Michael D. Shear and 

The New York Times

Feb. 10, 2021, 5:00 a.m. ET

WASHINGTON — President Donald J. Trump’s four-year quest to wall the country off from immigrants led his aides to Form N-648: a physician’s declaration that an applicant for naturalized citizenship is unable to complete the civics and English-language tests because of a disability or mental impairment.

They saw Form N-648 as an opportunity for an immigrant’s doctor to scam the system. So in July of last year, they made it tougher — increasing the number of questions a doctor must answer to 23 from 12 and adding pointed queries about how the disability affected everyday life and whether it was the result of illegal drug use.

The new version of the form is one of hundreds of little-noticed but consequential revisions to the bureaucratic machinery of the United States’ immigration system that will remain in place unless President Biden’s team specifically looks for — and roots out — the changes.

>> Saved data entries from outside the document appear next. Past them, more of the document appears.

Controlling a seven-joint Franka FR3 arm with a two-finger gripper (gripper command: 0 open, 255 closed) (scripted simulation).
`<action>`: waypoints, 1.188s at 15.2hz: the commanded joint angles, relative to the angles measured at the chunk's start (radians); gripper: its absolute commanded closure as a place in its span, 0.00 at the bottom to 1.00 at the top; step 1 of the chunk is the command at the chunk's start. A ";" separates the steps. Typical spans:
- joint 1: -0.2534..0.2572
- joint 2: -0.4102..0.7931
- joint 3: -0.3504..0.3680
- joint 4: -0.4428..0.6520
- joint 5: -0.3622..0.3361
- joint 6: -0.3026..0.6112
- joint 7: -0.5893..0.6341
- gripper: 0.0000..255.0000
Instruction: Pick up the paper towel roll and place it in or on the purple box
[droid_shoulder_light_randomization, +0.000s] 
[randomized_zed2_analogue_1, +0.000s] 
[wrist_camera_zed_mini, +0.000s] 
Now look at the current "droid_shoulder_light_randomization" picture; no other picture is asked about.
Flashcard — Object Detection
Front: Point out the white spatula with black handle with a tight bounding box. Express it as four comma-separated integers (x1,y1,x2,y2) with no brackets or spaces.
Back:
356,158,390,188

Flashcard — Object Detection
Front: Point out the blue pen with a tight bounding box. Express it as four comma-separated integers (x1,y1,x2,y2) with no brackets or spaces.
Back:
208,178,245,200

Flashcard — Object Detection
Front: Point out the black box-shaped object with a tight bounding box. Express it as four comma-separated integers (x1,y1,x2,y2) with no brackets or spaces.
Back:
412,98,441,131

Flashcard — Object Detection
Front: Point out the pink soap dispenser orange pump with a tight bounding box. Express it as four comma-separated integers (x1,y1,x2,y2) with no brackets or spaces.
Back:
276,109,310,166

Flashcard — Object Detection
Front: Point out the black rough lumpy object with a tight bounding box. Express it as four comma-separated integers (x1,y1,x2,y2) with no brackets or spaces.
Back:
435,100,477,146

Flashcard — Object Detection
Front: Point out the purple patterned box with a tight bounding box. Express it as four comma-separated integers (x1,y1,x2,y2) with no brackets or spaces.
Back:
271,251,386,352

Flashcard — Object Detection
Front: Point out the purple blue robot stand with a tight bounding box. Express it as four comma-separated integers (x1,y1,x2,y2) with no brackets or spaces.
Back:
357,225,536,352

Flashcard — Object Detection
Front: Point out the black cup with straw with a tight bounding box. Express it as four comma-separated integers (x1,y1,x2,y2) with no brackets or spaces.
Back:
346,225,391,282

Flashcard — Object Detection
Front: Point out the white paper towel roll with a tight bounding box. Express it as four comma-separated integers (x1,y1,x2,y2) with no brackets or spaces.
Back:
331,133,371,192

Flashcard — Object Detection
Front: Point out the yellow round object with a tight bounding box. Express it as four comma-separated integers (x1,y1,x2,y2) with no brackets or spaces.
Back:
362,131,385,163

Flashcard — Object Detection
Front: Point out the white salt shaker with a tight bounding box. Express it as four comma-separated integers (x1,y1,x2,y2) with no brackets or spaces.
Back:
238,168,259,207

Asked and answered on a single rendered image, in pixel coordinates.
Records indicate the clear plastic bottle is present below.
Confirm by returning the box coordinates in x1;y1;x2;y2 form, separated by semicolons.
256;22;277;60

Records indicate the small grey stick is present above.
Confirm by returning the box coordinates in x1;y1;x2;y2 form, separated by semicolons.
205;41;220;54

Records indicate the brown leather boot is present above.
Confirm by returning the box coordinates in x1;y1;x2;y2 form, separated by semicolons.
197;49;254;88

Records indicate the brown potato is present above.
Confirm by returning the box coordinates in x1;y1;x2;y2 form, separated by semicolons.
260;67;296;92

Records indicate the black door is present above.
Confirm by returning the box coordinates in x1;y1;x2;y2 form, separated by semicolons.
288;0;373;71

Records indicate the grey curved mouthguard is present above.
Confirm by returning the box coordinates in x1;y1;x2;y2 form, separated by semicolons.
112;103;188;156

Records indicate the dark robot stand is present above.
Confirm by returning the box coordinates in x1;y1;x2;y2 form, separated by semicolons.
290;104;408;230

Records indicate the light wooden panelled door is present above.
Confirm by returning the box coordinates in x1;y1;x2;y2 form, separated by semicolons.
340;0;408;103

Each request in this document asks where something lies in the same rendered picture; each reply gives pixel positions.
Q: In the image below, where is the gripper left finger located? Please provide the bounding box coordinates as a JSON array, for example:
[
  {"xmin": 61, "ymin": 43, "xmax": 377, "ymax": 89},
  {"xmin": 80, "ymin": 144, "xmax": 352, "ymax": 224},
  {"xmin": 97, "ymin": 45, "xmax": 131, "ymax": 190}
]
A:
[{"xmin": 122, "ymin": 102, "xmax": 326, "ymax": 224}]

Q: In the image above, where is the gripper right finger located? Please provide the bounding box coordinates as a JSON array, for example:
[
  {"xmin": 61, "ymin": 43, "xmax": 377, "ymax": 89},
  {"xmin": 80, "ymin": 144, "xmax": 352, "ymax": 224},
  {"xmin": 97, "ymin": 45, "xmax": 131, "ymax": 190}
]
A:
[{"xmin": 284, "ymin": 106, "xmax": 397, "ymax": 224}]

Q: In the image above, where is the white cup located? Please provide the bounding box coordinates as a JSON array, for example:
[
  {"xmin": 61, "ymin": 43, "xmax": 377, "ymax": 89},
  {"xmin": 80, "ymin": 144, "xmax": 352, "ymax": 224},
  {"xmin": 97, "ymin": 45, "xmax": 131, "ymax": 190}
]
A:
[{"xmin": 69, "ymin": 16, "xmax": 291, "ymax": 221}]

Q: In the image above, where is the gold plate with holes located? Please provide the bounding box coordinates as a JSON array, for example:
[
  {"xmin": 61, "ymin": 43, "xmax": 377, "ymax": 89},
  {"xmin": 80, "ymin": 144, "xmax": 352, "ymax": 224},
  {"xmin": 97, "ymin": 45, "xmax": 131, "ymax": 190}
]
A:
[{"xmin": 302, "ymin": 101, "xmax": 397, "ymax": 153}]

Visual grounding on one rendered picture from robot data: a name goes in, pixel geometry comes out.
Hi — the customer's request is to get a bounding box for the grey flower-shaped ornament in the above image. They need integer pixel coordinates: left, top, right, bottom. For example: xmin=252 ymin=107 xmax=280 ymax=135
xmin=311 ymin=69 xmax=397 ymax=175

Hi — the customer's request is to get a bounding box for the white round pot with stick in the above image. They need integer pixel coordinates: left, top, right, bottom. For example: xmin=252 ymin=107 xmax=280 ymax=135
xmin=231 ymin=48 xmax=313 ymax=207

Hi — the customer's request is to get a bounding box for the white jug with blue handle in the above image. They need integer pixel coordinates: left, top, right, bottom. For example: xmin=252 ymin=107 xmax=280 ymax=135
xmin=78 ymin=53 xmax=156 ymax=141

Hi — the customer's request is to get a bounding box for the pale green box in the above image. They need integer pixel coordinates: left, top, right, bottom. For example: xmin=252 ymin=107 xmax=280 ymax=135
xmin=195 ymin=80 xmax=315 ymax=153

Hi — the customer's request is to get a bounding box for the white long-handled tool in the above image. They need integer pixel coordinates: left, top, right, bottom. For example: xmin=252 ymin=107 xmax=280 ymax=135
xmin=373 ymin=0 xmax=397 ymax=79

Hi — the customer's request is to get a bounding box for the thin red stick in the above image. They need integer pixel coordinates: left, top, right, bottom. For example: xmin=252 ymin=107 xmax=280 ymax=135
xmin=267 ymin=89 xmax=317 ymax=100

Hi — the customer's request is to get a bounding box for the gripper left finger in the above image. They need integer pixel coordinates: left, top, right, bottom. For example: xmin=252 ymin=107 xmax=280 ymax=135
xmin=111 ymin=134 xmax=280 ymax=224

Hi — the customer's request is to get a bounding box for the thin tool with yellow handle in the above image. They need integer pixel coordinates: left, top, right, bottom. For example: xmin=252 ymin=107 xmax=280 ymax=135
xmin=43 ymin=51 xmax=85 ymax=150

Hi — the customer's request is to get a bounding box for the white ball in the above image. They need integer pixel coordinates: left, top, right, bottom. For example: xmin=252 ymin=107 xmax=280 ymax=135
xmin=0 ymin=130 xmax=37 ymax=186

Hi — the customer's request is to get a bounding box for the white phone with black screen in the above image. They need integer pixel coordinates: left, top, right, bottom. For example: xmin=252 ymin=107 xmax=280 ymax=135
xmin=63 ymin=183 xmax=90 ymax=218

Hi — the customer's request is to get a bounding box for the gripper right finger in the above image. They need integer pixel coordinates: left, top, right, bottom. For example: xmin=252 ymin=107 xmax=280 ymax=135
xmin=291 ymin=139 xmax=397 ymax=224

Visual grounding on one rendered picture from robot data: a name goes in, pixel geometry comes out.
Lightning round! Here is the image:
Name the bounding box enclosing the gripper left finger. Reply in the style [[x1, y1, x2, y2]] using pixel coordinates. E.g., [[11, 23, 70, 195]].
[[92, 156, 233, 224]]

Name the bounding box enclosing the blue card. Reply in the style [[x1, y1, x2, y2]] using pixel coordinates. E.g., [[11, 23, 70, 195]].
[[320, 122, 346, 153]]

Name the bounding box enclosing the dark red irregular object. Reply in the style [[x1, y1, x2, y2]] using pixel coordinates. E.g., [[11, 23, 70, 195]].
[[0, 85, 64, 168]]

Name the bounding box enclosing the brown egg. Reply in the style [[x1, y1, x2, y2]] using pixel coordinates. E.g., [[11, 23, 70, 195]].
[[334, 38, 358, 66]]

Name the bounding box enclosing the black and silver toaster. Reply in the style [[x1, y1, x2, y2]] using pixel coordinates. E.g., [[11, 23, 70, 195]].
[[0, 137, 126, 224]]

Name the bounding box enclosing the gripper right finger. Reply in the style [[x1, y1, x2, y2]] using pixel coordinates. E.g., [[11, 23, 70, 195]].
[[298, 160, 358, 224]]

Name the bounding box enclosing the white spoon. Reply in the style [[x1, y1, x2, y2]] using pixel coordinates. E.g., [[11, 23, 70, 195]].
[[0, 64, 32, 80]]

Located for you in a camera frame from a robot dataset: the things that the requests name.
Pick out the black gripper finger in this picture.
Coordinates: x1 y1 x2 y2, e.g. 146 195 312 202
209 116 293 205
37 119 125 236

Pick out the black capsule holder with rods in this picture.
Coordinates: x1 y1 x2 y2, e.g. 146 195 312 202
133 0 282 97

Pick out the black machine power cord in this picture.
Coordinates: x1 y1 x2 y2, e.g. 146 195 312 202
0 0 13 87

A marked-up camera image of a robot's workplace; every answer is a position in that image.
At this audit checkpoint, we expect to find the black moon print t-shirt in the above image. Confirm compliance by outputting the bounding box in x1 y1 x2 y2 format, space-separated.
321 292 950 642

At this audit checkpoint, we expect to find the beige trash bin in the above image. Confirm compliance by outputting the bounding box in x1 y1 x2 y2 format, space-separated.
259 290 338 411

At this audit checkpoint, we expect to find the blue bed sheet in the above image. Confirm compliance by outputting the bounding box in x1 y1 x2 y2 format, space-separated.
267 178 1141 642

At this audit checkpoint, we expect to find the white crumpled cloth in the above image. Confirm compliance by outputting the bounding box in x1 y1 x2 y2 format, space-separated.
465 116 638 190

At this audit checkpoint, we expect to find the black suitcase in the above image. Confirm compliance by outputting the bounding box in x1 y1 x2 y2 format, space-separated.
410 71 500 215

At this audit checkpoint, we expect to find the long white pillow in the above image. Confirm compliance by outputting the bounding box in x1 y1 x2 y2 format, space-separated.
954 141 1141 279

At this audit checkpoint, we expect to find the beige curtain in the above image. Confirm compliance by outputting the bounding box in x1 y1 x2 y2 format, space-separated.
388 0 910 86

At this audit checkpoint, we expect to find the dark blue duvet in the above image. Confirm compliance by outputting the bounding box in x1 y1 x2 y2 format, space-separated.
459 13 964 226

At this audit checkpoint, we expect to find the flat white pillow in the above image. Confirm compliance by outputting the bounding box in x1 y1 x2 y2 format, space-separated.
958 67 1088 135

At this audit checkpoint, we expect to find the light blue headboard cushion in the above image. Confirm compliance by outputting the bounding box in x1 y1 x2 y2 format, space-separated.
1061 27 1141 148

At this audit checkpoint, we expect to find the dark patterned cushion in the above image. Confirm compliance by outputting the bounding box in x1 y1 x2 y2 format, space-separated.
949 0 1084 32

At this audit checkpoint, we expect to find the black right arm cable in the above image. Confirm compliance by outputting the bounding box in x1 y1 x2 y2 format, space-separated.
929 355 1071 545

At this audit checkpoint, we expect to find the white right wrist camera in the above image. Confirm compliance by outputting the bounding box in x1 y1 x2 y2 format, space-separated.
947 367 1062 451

It was uncovered by Lucas Guttentag, a law professor at Stanford and Yale who has spent the past four years building a database of every change that Mr. Trump made to the immigration system, no matter how small. With the help of 70 of his students, Mr. Guttentag has created what he says is an online road map to the land mines that Mr. Biden will have to find and defuse if he wants to reverse the anti-immigrant agenda that Mr. Trump campaigned on in 2016 and that was executed when he was president by Stephen Miller, his chief domestic aide.